While highlighting on the opportunities, threats and differences from the 2012 guideline, he focused on the regulatory requirements for market authorisation in India. If the RB is not marketed in India, then it should be licensed in any ICH country. This is in contrast to the 2012 guideline, which mentioned that the RB should have been licensed and widely marketed for four years post approval in the country where the innovator product was approved with a well-established regulatory framework, said Dr. George who was speaking at the Bio Pharma Asia Convention at Singapore recently.
In manufacturing, ‘upstream process’ data should now be described in detail including media components used for cell growth. Further, details of upstream process kinetics data from consistency batches need to be submitted. The 2012 guideline just mentions that ‘fermentation process’ data should be from a representative batch.
In the case of ‘downstream process’, additional requirements have now been included. The regulatory submission should incorporate detailed description of the methods followed for cell harvesting and extraction of the protein; description of post translational variation, if any; virus clearance validation studies as well. Besides, one needs to provide details on the removal of impurities like product related variants, he said.

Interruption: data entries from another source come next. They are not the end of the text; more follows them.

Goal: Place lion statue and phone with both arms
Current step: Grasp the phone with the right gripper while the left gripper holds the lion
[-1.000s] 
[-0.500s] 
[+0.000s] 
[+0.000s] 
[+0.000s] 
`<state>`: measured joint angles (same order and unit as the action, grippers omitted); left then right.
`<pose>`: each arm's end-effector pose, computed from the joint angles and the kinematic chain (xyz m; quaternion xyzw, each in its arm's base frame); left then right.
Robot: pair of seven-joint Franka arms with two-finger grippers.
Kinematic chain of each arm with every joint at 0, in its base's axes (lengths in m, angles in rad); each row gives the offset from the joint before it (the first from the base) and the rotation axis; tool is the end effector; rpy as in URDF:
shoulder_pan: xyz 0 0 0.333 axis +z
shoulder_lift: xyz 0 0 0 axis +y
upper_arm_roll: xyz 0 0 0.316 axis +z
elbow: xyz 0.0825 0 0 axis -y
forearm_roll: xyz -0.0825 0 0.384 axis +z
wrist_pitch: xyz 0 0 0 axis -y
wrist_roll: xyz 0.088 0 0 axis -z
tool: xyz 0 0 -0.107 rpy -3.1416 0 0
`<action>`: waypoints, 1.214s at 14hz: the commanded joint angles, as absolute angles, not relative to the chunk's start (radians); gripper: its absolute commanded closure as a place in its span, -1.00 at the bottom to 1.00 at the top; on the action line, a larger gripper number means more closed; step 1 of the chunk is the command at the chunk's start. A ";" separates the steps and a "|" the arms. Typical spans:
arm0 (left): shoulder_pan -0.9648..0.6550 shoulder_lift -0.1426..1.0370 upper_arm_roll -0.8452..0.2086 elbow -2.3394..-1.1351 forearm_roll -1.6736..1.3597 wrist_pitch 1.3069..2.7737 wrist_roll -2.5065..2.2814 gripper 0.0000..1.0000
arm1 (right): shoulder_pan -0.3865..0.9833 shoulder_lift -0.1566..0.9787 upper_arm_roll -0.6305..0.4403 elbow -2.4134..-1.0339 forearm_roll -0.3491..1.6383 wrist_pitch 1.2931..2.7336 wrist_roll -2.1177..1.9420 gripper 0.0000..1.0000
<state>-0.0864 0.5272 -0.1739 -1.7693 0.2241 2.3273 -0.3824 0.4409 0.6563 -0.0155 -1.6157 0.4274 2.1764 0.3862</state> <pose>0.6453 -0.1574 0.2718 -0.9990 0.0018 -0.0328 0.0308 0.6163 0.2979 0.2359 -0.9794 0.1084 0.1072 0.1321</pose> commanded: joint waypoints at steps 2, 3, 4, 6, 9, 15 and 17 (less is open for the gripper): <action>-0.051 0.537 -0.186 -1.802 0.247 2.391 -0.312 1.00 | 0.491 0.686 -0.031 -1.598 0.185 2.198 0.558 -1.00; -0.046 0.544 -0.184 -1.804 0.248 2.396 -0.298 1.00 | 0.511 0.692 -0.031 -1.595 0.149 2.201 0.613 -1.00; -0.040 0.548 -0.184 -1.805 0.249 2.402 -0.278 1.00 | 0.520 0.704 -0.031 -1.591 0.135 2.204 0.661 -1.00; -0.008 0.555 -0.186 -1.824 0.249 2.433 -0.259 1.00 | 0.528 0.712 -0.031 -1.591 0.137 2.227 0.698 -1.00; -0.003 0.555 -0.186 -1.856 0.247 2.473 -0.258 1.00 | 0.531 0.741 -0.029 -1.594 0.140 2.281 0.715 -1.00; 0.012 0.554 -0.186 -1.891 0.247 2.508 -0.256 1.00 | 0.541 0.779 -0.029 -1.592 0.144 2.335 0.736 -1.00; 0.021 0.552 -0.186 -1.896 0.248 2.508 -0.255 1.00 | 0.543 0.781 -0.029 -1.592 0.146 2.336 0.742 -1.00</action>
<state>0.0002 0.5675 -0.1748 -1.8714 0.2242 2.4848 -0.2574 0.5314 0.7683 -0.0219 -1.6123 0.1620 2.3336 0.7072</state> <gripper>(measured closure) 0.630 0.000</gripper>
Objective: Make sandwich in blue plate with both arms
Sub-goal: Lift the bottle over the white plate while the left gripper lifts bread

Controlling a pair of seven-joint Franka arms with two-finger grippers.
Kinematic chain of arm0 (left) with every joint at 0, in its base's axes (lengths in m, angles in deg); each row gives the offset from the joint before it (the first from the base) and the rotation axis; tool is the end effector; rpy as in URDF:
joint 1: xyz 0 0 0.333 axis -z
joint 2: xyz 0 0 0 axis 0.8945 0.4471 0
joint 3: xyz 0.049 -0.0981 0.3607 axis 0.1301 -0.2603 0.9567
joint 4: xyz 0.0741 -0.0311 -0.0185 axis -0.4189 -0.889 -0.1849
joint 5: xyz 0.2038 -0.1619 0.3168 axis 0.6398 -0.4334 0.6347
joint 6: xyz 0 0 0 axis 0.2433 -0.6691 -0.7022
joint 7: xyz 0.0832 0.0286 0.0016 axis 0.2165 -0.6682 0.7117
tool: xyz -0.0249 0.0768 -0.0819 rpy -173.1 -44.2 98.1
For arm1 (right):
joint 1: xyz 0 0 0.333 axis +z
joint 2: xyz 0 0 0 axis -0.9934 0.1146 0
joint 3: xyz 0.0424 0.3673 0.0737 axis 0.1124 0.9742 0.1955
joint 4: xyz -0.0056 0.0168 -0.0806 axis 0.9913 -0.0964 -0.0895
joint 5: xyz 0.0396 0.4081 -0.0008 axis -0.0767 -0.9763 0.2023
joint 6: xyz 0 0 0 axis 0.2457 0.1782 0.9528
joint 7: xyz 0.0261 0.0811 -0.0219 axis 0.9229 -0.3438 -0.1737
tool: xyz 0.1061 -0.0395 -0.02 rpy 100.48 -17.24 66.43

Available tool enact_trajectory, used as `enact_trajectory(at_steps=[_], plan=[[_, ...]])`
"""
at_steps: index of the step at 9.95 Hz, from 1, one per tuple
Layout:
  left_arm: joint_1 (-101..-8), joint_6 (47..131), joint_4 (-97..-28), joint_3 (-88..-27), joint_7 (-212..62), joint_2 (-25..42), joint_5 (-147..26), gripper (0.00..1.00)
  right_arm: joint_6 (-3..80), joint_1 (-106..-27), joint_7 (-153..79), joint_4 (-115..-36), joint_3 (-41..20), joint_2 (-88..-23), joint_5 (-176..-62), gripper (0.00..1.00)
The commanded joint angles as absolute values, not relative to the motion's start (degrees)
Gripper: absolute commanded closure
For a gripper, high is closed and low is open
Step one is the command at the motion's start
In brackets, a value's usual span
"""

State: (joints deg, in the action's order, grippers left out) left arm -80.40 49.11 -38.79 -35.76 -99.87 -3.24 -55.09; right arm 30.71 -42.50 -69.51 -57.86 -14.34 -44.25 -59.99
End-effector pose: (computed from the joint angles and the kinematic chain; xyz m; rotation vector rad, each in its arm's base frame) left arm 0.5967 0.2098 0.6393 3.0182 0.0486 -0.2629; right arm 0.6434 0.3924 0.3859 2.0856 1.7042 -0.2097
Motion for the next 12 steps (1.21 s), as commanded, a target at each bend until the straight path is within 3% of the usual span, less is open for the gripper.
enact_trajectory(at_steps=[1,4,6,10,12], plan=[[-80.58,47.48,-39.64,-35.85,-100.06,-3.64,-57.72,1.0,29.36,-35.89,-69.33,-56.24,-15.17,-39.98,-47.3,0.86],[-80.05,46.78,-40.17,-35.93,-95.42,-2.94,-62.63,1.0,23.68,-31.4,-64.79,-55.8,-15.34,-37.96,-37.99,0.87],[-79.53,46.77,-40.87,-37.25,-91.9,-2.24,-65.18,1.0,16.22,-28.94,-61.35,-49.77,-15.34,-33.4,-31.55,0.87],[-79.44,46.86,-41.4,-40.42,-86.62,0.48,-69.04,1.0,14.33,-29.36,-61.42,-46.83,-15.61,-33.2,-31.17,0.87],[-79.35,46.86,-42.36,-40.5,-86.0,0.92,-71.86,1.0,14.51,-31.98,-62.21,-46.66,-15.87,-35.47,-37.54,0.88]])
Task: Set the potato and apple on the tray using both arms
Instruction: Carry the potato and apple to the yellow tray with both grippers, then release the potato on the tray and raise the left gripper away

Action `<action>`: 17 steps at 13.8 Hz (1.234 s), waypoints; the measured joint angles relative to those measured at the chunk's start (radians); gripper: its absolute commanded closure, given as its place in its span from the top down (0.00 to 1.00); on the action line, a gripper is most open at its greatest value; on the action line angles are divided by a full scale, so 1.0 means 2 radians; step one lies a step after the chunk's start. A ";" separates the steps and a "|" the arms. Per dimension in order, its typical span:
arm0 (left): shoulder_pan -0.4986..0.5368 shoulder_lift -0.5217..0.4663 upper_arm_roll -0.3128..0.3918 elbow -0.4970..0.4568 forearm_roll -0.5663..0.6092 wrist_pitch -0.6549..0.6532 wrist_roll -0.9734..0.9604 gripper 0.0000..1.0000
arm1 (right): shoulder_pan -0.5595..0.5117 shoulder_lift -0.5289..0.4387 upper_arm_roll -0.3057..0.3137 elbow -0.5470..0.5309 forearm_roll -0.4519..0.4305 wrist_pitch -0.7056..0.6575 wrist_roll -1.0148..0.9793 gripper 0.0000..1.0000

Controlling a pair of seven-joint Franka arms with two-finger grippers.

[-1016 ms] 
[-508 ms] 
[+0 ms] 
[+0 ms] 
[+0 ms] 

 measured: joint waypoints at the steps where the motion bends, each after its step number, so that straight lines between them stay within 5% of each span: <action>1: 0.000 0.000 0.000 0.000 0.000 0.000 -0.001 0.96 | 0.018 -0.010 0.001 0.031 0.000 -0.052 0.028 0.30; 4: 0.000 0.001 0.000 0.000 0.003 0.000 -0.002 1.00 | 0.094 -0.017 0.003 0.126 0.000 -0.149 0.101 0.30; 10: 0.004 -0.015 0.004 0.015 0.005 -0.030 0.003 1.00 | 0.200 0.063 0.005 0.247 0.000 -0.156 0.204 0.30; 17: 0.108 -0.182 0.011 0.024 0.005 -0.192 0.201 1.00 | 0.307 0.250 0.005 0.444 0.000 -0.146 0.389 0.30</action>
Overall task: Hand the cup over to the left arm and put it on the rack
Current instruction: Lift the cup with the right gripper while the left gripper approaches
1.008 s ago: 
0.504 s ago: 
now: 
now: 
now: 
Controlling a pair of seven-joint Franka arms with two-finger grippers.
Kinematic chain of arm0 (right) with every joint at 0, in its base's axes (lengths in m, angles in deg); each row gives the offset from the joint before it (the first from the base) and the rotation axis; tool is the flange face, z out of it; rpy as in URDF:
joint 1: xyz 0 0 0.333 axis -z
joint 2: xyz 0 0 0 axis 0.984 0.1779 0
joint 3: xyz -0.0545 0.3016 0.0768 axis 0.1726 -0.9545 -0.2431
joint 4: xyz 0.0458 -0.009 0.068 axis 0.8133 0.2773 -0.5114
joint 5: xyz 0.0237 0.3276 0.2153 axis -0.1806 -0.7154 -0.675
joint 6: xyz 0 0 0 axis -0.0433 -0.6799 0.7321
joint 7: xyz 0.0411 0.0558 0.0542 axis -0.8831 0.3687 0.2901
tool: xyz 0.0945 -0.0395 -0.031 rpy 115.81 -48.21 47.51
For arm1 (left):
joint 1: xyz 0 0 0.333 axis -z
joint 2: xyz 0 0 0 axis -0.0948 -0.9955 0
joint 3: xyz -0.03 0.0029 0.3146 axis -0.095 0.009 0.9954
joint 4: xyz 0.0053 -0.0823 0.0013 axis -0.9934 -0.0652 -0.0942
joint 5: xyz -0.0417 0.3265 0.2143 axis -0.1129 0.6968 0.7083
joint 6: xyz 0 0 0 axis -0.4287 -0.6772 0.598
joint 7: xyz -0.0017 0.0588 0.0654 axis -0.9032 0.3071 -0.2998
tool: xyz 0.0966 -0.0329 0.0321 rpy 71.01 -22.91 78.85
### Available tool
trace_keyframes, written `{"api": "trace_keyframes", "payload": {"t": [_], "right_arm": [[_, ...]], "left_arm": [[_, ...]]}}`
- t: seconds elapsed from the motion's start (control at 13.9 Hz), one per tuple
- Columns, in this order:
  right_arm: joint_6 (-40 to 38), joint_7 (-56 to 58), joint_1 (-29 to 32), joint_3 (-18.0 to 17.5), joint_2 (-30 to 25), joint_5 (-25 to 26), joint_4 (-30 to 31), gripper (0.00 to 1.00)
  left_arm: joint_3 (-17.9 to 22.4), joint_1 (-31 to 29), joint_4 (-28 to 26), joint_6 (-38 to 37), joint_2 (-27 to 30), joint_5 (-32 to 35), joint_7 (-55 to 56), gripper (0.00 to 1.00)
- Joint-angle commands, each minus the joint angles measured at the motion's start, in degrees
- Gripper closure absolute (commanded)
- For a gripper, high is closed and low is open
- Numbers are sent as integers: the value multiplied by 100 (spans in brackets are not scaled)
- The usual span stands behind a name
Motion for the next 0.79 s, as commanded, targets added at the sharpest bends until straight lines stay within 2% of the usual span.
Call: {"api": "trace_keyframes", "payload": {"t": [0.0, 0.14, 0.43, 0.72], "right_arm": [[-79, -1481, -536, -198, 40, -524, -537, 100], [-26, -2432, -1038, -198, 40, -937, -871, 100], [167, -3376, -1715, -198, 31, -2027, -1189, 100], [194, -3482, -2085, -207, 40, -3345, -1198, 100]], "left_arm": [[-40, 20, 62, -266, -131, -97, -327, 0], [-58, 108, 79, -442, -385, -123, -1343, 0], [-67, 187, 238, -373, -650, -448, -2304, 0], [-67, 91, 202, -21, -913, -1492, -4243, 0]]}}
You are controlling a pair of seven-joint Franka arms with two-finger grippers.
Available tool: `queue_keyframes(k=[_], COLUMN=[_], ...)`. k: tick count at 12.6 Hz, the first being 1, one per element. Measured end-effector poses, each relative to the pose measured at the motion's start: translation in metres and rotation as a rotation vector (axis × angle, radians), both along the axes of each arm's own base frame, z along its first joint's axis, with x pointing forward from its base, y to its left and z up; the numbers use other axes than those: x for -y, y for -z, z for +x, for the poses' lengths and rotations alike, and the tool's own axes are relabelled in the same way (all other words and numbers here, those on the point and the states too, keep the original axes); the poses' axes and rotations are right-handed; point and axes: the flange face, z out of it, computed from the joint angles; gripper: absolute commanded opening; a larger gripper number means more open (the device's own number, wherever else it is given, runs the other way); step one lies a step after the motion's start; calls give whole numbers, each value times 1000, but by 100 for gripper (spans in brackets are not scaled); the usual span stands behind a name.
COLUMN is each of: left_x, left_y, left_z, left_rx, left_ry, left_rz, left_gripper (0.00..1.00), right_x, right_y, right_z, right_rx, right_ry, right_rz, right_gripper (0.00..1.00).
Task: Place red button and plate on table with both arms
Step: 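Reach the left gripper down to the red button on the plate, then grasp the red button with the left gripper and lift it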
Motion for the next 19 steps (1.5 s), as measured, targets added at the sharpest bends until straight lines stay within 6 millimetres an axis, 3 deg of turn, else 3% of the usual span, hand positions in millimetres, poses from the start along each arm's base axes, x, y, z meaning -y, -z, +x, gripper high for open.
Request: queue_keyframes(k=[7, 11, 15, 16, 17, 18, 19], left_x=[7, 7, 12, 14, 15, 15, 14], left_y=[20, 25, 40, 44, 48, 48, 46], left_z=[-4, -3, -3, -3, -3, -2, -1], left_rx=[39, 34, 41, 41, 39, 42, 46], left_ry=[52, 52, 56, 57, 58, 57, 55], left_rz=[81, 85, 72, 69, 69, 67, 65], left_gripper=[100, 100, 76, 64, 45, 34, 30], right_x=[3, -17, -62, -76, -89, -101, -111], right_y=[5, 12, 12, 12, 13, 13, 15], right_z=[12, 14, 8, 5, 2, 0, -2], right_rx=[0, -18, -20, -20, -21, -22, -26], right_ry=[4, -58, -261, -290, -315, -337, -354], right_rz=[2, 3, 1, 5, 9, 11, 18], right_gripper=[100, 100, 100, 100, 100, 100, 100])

The process related impurities pose a risk of immunogenicity he said. The critical quality attributes (CQAs) have direct impact on the clinical safety or efficacy but must be controlled within limits that need to be established based on the RB. The product shelf life would now be assigned based on the extent of available real time stability data only as per current guideline. The safety data collectively from phase 3 and 4 trials should now be derived from a minimum of 300 patients treated with SB pointed out Dr. George.